Judy cared deeply for her adopted community of Greenville and was involved with many local organizations, including the Taylorsville Grange, the Greenville Methodist Church and previously, the Indian Valley Parks and Recreation board.
In the ‘80s, Judy helped organize a valley-wide clean-up of old cars and junk, including the establishment of the metal disposal facility at the Greenville dump.
But, what Judy is perhaps known for best and accomplished the most, was less tangible than what lands on one’s resume.
Simply put, Judy had the remarkable ability to create family and community. It’s by no accident that some refer to her as the unofficial mayor of Indian Valley or the Grande Dame of Indian Valley. Judy saw the good in people.
She would give second chances to people who would barely give themselves a second chance. She didn’t care what a person’s past was about — she was about helping a person find a future. S
he was at her best when she was mentoring young people — teaching them the ins and outs of organic gardening, living a responsible life, how to do the things she knew how to do to be self-sufficient.
Everyone that knew her had been told by her at one point or another how to clean up, organize and manage their lives.
Judy was a one-woman resource center. If someone needed something — be it a job, a meal or an appliance, she knew someone who had something to give and she’d match him or her up with someone who needed. Freezers are full all across Indian Valley because of Judy Johnson.
Judy loved fishing, gardening, mushroom gathering and hiking in the mountains.
She was a consummate traveler and had recently returned from her first trip to China where she indulged in her other favorite past time — hunting bargains!
Best of all, Judy Johnson was the life and soul of every party or gathering.
She is survived by her husband Ken “KD” Donnell and her adopted sons, Martin Donnell, Owen Donnell and Matt Graves.
Judy lived a full and blessed life. She will be missed by all who knew her, and many years will pass before her name is but a memory in Greenville and the Indian Valley.
Funeral service will be held at Greenville United Methodist Church at 3 p.m., Thursday, Dec. 16. A celebration of her life will follow at a location to be announced.
Ronald Gerald Beever died Dec. 6, 2010.
He was born in Reno, Nev., Dec. 23, 1953.

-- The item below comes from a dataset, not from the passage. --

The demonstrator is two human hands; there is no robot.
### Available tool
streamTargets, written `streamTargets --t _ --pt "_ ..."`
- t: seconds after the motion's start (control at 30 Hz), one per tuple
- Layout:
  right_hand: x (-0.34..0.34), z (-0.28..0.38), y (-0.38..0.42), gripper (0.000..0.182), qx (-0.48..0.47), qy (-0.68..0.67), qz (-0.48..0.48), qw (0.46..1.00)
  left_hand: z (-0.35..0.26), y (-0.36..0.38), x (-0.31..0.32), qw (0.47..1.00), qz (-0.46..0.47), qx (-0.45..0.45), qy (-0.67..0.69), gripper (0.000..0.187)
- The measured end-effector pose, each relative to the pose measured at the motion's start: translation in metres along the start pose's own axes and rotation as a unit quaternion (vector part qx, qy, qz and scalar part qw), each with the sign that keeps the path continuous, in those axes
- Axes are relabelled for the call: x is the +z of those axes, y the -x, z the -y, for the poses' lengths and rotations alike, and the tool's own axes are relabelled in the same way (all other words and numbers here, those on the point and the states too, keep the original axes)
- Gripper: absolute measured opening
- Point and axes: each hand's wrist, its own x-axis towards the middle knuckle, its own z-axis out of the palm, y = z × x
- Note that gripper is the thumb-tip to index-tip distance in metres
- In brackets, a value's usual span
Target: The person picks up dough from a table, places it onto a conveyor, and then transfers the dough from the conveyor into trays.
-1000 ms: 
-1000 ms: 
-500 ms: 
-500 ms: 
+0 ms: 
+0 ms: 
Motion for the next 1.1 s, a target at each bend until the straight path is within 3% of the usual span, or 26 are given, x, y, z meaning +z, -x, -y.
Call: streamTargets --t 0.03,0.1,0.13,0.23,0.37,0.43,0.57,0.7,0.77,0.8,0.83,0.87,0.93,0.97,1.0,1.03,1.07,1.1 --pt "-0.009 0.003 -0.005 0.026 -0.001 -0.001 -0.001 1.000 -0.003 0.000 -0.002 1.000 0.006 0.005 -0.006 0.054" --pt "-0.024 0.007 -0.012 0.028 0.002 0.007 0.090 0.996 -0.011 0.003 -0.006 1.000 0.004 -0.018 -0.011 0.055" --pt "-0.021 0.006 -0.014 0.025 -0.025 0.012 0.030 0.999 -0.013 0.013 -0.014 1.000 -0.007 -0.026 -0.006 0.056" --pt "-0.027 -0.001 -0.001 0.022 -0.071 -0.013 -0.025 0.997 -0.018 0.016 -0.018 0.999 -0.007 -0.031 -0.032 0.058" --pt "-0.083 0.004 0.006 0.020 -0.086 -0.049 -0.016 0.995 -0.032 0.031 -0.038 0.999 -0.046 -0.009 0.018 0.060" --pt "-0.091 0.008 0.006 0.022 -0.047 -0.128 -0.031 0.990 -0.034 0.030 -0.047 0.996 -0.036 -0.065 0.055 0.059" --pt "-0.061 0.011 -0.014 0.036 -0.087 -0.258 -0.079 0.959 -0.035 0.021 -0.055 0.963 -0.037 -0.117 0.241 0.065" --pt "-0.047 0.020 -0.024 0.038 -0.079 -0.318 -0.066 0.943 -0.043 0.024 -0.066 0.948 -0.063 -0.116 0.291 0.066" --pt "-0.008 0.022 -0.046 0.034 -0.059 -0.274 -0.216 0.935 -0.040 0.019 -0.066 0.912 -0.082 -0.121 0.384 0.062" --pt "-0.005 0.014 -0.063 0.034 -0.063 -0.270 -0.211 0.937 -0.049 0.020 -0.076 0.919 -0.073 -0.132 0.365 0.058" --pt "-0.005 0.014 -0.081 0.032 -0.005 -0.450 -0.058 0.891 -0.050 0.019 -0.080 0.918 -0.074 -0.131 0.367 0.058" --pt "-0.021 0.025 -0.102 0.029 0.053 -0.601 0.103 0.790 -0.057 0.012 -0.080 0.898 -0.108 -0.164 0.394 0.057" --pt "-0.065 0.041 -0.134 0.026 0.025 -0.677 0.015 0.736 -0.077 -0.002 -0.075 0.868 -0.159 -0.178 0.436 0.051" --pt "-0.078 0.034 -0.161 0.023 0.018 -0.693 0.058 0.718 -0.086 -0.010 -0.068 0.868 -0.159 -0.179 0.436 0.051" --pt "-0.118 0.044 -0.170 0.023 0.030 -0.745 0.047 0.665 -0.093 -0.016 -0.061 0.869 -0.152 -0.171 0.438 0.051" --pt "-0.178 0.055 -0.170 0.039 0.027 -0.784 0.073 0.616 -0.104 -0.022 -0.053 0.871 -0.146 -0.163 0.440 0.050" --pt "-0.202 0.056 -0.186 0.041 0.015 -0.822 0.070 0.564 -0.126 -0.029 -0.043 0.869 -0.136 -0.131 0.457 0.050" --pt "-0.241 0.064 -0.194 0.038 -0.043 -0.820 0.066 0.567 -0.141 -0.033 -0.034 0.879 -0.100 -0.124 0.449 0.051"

He was raised in Calpine and attended Loyalton schools. He worked as a logger for 30 years for John McCaffery and Brooks Mitchell. He loved to hunt, fish and snowmobile.
He is survived by his wife Debbie Beever; daughters Lori Taylor and Loni Kelley; seven grandchildren; his mother and stepfather Nancy and Charles Reynolds; brother William Beever; sister Diane Simpson and step-sister Rachel Jones.
Ronald was preceded in death by his father Francis Beever and brother Earl Beever.
A graveside service was held Sunday, Dec. 12 at Sierraville Cemetery. Services were entrusted to Manni Funeral Home of Portola.